Davidian lawsuit still pursued against U.S.
10 years after standoff, last-ditch appeal for new trial is planned
02/10/2003
NEW ORLEANS - It was a brutal and deadly confrontation that transfixed the nation for weeks in the spring of 1993: government agents facing off against a fanatic cult leader and his followers near Waco.
Nearly 10 years after the fire that ended the standoff and killed Branch Davidian leader David Koresh and scores of his disciples, survivors and their families are still pursuing claims against the federal government.

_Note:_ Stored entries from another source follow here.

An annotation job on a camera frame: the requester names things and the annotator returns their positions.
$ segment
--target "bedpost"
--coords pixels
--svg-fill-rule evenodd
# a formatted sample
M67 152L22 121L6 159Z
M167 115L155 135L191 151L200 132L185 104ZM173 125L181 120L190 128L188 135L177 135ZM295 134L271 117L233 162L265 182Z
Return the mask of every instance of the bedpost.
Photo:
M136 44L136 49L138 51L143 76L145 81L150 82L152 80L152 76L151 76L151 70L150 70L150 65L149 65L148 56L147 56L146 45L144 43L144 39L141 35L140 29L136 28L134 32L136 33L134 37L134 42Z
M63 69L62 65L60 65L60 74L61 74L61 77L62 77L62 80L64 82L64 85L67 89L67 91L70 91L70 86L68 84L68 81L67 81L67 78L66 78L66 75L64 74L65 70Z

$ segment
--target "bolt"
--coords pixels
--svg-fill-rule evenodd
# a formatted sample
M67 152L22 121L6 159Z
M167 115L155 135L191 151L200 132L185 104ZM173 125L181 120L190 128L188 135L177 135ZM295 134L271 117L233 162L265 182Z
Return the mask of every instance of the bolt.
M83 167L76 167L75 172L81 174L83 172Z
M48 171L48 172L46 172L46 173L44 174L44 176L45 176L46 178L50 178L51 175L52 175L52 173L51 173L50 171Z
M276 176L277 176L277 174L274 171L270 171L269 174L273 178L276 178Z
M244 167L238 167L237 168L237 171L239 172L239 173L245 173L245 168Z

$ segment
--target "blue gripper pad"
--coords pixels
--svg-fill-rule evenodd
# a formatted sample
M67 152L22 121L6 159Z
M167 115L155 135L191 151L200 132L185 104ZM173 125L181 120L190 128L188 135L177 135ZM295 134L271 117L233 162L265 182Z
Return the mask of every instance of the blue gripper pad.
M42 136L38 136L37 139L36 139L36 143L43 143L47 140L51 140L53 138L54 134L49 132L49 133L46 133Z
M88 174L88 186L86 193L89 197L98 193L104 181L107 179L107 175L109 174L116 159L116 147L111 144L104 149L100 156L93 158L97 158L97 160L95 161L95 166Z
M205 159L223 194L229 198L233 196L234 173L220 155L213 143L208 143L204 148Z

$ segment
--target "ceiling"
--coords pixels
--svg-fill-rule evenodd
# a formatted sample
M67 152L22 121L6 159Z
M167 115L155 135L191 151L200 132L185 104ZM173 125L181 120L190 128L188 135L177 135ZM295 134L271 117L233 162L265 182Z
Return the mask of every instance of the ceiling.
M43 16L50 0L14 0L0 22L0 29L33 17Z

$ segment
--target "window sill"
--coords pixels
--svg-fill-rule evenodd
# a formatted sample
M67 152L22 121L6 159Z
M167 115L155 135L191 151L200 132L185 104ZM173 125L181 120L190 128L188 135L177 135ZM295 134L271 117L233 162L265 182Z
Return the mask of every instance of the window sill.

On Monday, they're scheduled to make a last-ditch effort before the 5th U.S. Circuit Court of Appeals in New Orleans, seeking to have the judge removed from their wrongful-death lawsuit and asking for a new trial.
In September 2000 in Waco, U.S. District Judge Walter Smith dismissed the lawsuit, backing the federal contention that agents had not used excessive force in their tear-gas assault on the sect's compound. Judge Smith found that the Branch Davidians themselves set the fire that killed nearly 80 men, women and children.
Monday's appeal arguments are being made on behalf of the estates of 14 children who died in the fire, a 15-year-old girl who was badly burned and three parents whose children died in the blaze.
The Branch Davidians, whose beliefs encompass fierce hostility toward the government, say Judge Smith's rulings in related cases, and comments on and off the bench, betray "deep-seated antagonism" and "preconceptions" against them. They say he expressed "negative characterizations" of them, including calling one Branch Davidian follower "crazy" and a murderer.
Government lawyers dismiss the bias allegations.
"To the contrary, Judge Smith displayed patience and diligence wading through enormously complicated legal and factual claims and gradually winnowing down the issues for trial," they say in their brief.
A lawyer for the Branch Davidians, James Juranek, acknowledged that the odds are against him in court. Appeals such as his are "granted less often than they are denied," he said.
On Feb. 28, 1993, federal agents stormed the Branch Davidian compound looking for automatic weapons and hand grenades. Four federal agents and three sect members were killed in the ensuing clash.
For 51 days, the government attempted to get the Branch Davidians to come out. On April 19, agents fired tear-gas rounds into the compound, and fire consumed it.

This is pretty close to what she said as I remember it. Are you telling me she didn't consider any consquence of her offensive action??
Was her attitude....Oh, they'll all just come out!!
On Sunday, Feb. 28, '93, the Nashville Tennessean did a 'hit' piece on the Branch Davidians, demonizing them as wackoes and characterizing their leader as a pervert, possibly a child-molester.
SO imagine my surprise when that evening's news carried the story of the BATF's ill-fated and embarrassingly unsuccessful attack on the B-D compound.
The Tennessean article was clear evidence of a BATF propaganda campaign to make the B-D's the bad guys, in the anticipation of BATF's heroic entry into their compound, guns blazing.